• Data section:
● ● ● ● ● ● ●

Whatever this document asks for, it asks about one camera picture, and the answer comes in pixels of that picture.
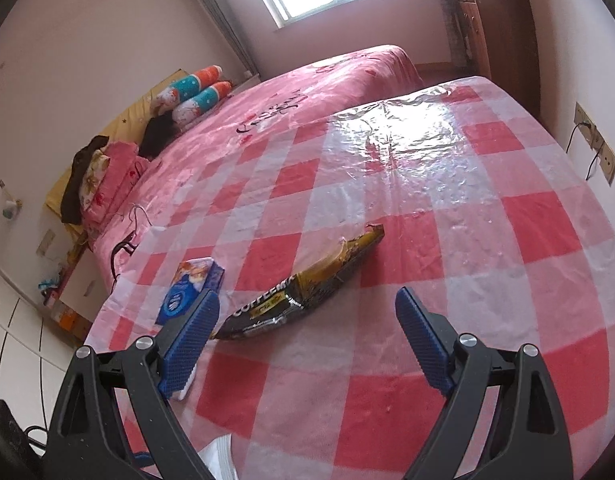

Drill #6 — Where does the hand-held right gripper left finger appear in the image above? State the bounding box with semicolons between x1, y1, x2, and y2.
42;289;222;480

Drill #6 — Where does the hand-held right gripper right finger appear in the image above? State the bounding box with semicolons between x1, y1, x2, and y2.
395;287;573;480

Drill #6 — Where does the dark coffee bag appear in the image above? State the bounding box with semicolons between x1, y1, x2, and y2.
210;223;385;343

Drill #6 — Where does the pink checked tablecloth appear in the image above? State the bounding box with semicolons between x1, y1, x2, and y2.
85;76;615;480

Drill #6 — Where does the white nightstand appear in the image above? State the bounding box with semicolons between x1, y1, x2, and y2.
58;247;113;311

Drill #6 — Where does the white paper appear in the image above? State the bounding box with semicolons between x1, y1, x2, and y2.
198;434;241;480

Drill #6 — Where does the white wardrobe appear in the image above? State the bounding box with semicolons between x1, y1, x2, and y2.
0;255;88;441

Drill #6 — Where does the floral pillow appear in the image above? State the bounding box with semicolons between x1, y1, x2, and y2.
80;152;111;211

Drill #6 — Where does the dark brown garment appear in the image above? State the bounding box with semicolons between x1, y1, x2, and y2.
60;136;108;226

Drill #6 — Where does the black cloth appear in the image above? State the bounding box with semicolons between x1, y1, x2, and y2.
138;112;178;158

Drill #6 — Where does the yellow headboard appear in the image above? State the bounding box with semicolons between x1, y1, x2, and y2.
44;67;188;233

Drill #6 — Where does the colourful bolster pillow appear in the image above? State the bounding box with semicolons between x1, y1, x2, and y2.
155;64;223;111
170;81;234;123

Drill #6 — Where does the bed with pink bedspread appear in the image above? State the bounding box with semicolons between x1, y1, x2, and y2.
82;45;423;291

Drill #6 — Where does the grey checked curtain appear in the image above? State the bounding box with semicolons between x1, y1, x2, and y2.
180;0;261;78

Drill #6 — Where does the wooden dresser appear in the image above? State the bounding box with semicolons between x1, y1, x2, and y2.
437;0;493;78

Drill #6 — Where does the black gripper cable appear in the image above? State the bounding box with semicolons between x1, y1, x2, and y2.
22;425;51;453

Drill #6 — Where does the wall ornament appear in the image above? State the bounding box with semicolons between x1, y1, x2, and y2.
0;180;23;221

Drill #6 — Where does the black wall plug cable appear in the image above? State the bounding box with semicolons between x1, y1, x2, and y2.
566;120;605;181

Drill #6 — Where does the wooden wall socket strip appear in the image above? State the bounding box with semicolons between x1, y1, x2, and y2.
573;102;615;187

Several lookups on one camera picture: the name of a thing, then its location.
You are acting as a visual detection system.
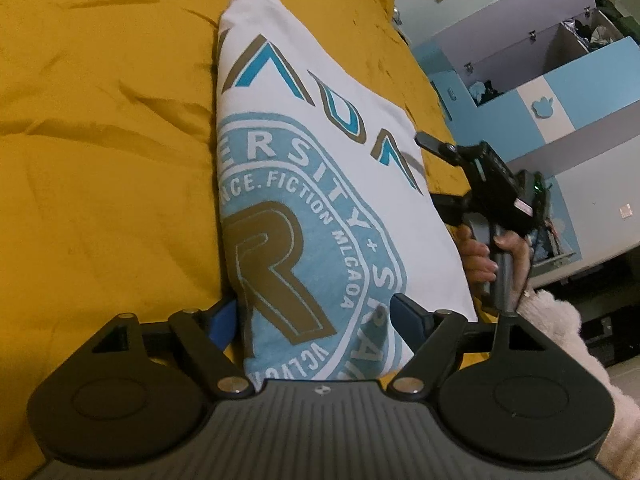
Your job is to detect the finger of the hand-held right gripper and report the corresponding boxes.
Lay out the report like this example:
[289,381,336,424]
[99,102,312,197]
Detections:
[415,131,459,162]
[431,192,476,229]

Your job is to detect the white printed t-shirt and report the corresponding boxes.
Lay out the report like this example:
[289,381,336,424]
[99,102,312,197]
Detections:
[215,0,479,384]

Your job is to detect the yellow bed blanket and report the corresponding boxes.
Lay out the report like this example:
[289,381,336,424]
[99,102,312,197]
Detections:
[0,0,493,377]

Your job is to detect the person's right hand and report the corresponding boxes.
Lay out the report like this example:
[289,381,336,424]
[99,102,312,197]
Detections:
[457,225,534,312]

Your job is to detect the dark clothes pile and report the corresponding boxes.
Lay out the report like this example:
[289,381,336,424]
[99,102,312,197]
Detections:
[564,6,627,55]

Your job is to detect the blue and white wardrobe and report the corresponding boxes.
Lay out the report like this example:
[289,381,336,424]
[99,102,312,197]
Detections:
[412,0,640,281]

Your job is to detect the dark box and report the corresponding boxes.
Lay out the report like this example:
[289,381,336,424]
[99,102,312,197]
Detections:
[580,310,640,368]

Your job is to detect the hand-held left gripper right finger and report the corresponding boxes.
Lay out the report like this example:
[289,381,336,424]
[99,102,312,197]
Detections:
[387,294,549,399]

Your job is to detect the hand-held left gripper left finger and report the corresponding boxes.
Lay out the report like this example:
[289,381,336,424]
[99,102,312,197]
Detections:
[82,297,254,399]

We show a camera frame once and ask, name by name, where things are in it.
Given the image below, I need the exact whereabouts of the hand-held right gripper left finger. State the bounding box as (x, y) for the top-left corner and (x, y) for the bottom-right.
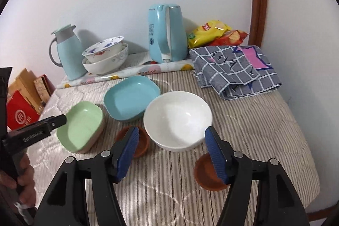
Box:
(36, 126), (140, 226)

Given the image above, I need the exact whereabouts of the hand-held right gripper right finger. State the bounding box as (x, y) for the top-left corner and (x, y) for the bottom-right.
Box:
(204, 126), (310, 226)

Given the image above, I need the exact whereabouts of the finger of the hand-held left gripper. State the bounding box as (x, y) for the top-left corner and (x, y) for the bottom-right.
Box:
(1, 114), (67, 155)

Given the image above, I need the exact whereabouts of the small brown dish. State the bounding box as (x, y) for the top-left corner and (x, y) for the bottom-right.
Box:
(115, 125), (151, 158)
(194, 153), (229, 191)

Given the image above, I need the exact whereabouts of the green square plate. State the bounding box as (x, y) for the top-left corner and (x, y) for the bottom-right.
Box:
(56, 101), (104, 154)

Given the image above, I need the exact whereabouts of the blue square plate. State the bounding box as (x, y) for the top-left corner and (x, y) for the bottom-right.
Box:
(103, 75), (161, 122)

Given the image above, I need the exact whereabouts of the person's left hand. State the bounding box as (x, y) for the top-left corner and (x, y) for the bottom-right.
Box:
(0, 154), (36, 206)

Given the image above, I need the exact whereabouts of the red box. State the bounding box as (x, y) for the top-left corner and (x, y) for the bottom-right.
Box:
(6, 90), (40, 131)

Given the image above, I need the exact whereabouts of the brown cardboard box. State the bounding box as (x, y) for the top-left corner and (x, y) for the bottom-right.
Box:
(8, 68), (43, 112)

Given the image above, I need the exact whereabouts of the patterned gift box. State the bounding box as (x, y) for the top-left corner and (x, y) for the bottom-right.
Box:
(33, 75), (56, 105)

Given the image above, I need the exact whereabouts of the light blue thermos jug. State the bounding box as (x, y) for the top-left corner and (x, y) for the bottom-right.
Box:
(49, 24), (88, 81)

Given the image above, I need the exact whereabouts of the fruit print table mat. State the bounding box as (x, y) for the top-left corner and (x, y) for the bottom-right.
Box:
(56, 51), (196, 89)

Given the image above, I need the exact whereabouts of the white bowl with grey pattern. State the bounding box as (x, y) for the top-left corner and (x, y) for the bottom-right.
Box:
(82, 43), (129, 75)

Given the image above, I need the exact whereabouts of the grey checked cloth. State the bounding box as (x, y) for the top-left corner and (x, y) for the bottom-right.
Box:
(189, 44), (282, 101)

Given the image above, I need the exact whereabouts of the floral print bowl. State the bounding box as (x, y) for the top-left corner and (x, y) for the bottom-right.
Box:
(82, 36), (125, 64)

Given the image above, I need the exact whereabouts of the red snack bag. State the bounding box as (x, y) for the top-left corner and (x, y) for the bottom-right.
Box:
(209, 29), (249, 46)

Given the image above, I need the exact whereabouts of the yellow snack bag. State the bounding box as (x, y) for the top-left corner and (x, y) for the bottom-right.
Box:
(188, 20), (232, 49)

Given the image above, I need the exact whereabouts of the light blue electric kettle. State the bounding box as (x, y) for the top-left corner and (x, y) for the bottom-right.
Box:
(147, 4), (189, 64)

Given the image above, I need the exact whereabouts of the wooden bed frame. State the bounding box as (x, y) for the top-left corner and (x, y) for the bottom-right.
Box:
(308, 211), (335, 222)

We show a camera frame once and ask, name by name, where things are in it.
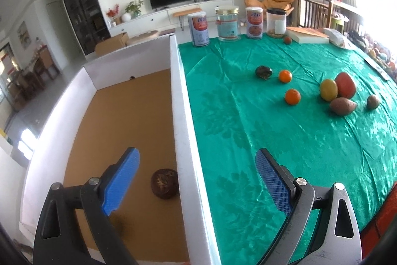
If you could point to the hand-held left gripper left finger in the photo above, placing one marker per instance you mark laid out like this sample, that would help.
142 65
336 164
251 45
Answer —
122 179

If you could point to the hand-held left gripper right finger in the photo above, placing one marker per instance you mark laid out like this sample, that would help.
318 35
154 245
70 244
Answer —
273 181

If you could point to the dark brown wrinkled fruit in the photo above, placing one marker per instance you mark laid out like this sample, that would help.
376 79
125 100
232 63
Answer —
164 183

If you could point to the white cardboard box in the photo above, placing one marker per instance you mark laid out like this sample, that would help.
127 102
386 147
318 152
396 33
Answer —
183 128

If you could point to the small orange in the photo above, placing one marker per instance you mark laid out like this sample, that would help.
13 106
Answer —
292 97
285 76

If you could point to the sweet potato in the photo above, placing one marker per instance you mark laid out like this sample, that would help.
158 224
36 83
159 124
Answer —
342 106

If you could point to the yellow green mango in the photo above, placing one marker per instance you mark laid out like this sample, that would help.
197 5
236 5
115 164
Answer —
328 90

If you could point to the dark green brown fruit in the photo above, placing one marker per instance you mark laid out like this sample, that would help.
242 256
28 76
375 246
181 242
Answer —
264 72

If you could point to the red apple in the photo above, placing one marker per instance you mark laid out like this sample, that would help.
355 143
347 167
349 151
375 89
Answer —
346 83

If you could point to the brown kiwi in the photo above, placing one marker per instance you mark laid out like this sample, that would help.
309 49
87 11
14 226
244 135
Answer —
373 102

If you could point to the green patterned tablecloth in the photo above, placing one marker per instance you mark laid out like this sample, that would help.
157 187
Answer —
248 128

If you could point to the brown cardboard carton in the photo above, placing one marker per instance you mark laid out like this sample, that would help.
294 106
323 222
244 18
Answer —
111 44

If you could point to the wooden dining chair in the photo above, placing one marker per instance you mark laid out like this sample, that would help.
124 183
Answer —
45 61

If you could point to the small brown round fruit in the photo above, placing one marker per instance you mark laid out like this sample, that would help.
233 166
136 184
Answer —
288 40

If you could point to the low wooden stool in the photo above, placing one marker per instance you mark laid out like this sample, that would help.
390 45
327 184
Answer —
142 36

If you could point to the thick white book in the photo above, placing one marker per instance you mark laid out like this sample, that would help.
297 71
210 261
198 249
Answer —
307 36

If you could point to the white snack bag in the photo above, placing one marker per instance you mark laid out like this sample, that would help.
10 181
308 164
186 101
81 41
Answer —
339 38

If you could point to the clear plastic jar black lid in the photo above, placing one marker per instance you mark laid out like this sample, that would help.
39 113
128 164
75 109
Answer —
276 22

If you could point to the tall red label can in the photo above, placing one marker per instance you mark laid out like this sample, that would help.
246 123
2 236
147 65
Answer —
255 23

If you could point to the white television cabinet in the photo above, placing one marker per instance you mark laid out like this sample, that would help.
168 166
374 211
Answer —
145 22

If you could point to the round white vase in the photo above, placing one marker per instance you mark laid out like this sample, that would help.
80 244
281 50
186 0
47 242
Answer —
126 17

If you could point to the glass jar with gold lid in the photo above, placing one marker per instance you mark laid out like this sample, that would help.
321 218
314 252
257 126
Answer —
228 24

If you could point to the red flowers in vase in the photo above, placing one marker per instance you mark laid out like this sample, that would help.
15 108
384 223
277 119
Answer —
112 13

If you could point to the small red label can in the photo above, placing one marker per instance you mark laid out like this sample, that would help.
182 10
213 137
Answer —
198 30

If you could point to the pile of colourful toys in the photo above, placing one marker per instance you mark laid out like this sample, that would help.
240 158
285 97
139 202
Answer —
378 50

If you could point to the bushy potted plant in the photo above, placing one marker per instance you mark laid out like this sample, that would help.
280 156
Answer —
134 8

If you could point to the dark wooden chair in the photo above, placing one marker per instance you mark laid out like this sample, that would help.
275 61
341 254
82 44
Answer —
310 9

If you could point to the wooden side table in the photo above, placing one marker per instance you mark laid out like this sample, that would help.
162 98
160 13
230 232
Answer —
186 12

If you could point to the dark glass display cabinet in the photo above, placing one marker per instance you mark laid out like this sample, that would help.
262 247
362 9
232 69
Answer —
82 4

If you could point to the wooden bench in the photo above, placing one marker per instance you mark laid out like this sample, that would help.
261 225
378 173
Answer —
347 12

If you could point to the framed wall picture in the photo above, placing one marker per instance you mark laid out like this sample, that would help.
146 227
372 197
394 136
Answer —
24 34

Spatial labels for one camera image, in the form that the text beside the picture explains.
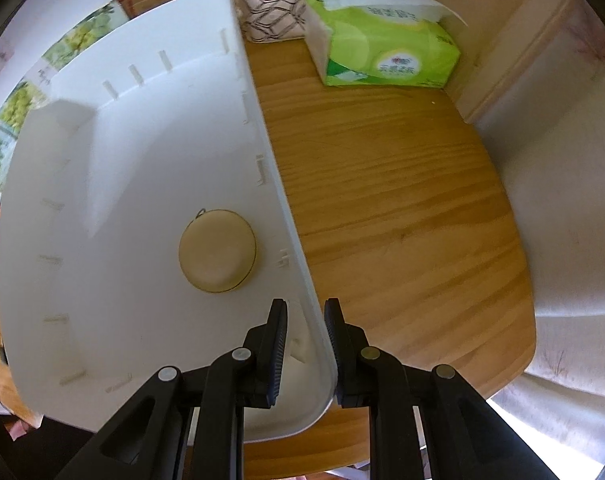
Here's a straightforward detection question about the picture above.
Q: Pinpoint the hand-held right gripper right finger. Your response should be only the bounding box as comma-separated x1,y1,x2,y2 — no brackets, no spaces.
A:
323,298,558,480

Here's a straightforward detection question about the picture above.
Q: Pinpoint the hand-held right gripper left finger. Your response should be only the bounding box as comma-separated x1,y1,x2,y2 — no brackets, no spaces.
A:
55,298,289,480

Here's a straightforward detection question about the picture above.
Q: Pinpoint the white plastic storage bin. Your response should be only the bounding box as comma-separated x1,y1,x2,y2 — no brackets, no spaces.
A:
0,0,339,443

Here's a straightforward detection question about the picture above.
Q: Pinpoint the pale floral cloth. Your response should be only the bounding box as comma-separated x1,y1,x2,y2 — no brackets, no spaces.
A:
467,0,605,401

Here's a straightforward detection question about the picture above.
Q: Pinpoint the green tissue pack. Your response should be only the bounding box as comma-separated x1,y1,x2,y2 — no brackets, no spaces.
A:
302,0,470,88

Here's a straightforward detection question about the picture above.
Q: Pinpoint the beige printed tote bag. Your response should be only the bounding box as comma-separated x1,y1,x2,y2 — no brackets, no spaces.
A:
221,0,418,43

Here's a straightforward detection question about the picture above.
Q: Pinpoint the grape print cardboard backdrop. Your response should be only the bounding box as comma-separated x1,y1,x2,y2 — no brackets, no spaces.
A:
0,2,128,206

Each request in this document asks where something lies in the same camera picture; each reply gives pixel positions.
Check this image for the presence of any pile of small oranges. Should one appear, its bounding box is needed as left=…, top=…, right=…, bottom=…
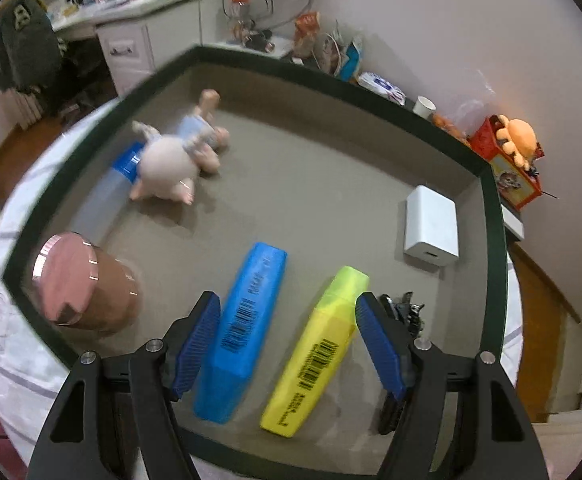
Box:
left=431, top=112, right=472, bottom=143

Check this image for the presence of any pink pig toy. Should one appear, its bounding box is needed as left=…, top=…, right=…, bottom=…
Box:
left=131, top=89, right=230, bottom=207

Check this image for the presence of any pale snack bag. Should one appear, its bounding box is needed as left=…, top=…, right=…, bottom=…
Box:
left=318, top=30, right=344, bottom=73

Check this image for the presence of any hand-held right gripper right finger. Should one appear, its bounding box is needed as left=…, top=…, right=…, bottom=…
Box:
left=355, top=291, right=549, bottom=480

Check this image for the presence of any orange capped bottle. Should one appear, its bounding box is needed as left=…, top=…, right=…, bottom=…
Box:
left=228, top=0, right=252, bottom=41

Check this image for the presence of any blue snack bag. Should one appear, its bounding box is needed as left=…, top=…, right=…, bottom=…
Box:
left=338, top=37, right=366, bottom=83

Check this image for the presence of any pink lidded jar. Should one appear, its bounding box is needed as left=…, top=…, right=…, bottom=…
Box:
left=33, top=232, right=142, bottom=333

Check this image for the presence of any blue capped bottle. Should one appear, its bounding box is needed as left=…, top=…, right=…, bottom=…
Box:
left=73, top=142, right=144, bottom=251

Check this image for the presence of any red printed box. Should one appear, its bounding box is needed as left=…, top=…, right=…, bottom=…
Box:
left=468, top=115, right=544, bottom=211

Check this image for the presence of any white desk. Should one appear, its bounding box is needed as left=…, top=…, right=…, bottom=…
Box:
left=51, top=0, right=244, bottom=98

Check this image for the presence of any pink box with dark rim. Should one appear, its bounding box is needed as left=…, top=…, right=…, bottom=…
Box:
left=2, top=45, right=509, bottom=478

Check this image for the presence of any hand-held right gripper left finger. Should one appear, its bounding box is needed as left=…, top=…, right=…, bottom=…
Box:
left=27, top=290, right=222, bottom=480

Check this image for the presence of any black office chair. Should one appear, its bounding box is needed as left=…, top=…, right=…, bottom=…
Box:
left=56, top=40, right=116, bottom=116

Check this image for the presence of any clear plastic bag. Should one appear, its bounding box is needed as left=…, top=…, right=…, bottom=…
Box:
left=446, top=85, right=496, bottom=136

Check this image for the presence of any dark jacket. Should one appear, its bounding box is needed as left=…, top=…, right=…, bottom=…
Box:
left=0, top=0, right=64, bottom=93

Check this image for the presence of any yellow highlighter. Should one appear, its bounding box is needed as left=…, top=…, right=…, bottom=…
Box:
left=260, top=266, right=370, bottom=439

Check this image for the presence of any white paper cup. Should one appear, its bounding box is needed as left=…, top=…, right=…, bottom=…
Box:
left=413, top=96, right=436, bottom=121

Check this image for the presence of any blue highlighter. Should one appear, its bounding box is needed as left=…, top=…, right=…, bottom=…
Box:
left=193, top=242, right=289, bottom=423

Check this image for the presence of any orange octopus plush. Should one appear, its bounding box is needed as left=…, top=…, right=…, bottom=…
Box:
left=493, top=116, right=542, bottom=168

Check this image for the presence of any white charger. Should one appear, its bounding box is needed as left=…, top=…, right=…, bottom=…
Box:
left=403, top=185, right=459, bottom=268

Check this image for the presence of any black rhinestone hair comb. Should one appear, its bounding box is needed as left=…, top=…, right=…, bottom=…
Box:
left=377, top=291, right=426, bottom=436

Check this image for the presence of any tissue pack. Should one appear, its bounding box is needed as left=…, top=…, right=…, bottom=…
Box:
left=357, top=71, right=406, bottom=106

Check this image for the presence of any orange snack bag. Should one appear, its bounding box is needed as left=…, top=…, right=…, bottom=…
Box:
left=293, top=11, right=322, bottom=58

● ● ● ● ● ● ●

• Problem description: Go through the entries above and pull out each line with "fruit" in it.

• Written answer:
Given the image above, I need the exact whereabouts of the fruit print table mat. State the bounding box as (x, y) for the top-left corner and (x, y) for the bottom-right.
If you could point to the dark brown wrinkled fruit in the photo above, placing one marker per instance you mark laid out like this sample, that would help.
If you could point to the dark green brown fruit in the photo above, placing one marker per instance you mark laid out like this sample, that would help.
If you could point to the small brown round fruit in the photo above, placing one marker per instance you mark laid out like this sample, that would help.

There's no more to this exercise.